Atsushi Morita, presidente della Sony Interactive Entertainment in Giappone, non è più con SIE

Se non sai chi sia Atsushi Morita, è il ragazzo che una volta era il presidente di Sony Interactive Entertainment Japan Asia (SIEJA), ed è anche quello che ha spiegato perché Sony censura alcuni giochi. Beh, per ora non è più con SIE.

Secondo un nuovo portale web che ha annunciato l'uscita di Morita dalla società, era presente nella sua lingua madre per gentile concessione di sie.com.

Sì, questo significa che il ragazzo che ha detto quanto segue non è più con la casa del blu al momento della stesura di questo articolo - l'uomo ha dovuto dire questo sulle politiche di Sony durante il meeting "Fun" del Japan Studio 2018:

"Per quanto riguarda la regolamentazione della rappresentazione dei contenuti, è semplicemente una questione di corrispondenza con gli standard globali.

 

Per quanto riguarda la libertà di espressione ... dobbiamo pensare a ciò che potrebbe essere spiacevole per i bambini e proteggerli da quelle cose, pensando e valutando anche i modi per trovare un equilibrio [per quell'espressione]. "

Il suo sostituto è il direttore finanziario SIE Kazuhiko Takeda, mentre la sua altra occupazione come presidente del SIEJA è ancora indecisa.

Inoltre, vale la pena ricordare che anche se Shawn Layden, presidente di Worldwide Studios presso SIE, lo è in partenza anche dalla compagnia, non significa che questa sia la fine dell'azienda.

Secondo i colloqui sul web di analisti e persone in contatto con grandi aziende - nella terra di amministratori delegati, CFO e altri dirigenti di alto livello - questa è la norma fare un giro e unirsi a nuovi posti e allontanarsi da altri, dato che questo è il 2nd metà fiscale per alcune aziende.

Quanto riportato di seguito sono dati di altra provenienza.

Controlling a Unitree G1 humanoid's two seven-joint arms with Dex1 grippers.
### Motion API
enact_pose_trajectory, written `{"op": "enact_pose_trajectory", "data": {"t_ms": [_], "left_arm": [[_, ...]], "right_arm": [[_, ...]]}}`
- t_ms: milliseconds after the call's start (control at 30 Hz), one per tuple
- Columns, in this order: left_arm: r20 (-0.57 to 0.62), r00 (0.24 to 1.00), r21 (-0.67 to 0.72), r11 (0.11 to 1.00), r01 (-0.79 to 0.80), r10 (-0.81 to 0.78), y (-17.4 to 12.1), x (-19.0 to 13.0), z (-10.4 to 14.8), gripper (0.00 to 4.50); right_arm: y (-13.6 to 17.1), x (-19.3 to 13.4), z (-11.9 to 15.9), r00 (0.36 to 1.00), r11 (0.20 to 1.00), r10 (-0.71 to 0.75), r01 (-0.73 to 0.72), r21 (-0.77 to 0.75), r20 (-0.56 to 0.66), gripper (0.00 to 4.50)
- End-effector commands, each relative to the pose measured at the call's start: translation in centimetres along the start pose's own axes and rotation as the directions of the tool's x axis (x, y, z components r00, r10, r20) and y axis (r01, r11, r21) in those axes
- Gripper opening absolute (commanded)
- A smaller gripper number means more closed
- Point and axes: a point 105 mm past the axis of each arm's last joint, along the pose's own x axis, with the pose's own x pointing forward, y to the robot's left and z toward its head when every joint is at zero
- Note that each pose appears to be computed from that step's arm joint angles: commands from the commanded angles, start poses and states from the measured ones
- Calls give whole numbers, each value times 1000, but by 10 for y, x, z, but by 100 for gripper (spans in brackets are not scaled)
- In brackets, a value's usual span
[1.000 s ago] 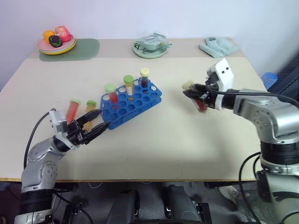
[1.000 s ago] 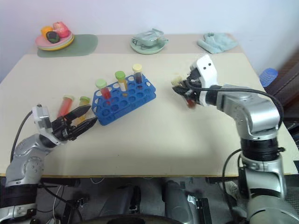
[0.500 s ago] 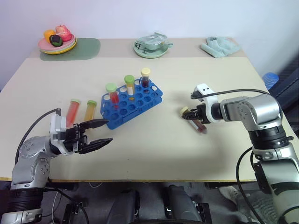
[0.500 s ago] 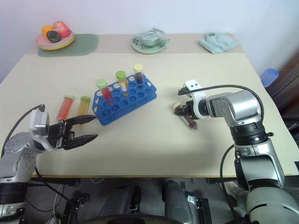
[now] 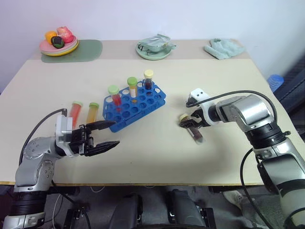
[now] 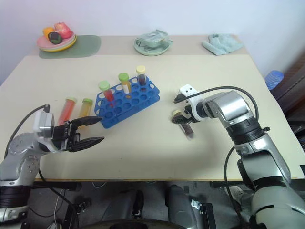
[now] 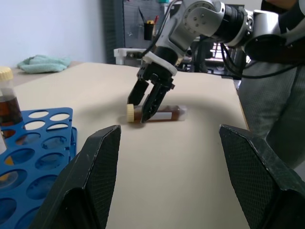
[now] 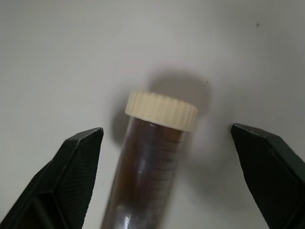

In linea con questo sentimento arriva Takashi Mochizuki, scrittore del Wall Street Journal Twitter dicendo:

Allora cosa significa tutto questo? Bene, significa che Sony sta attraversando un cambio di personale durante il secondo semestre fiscale e il ragazzo, Atsushi Morita, che ha spiegato le politiche di censura di Sony non è più con la società.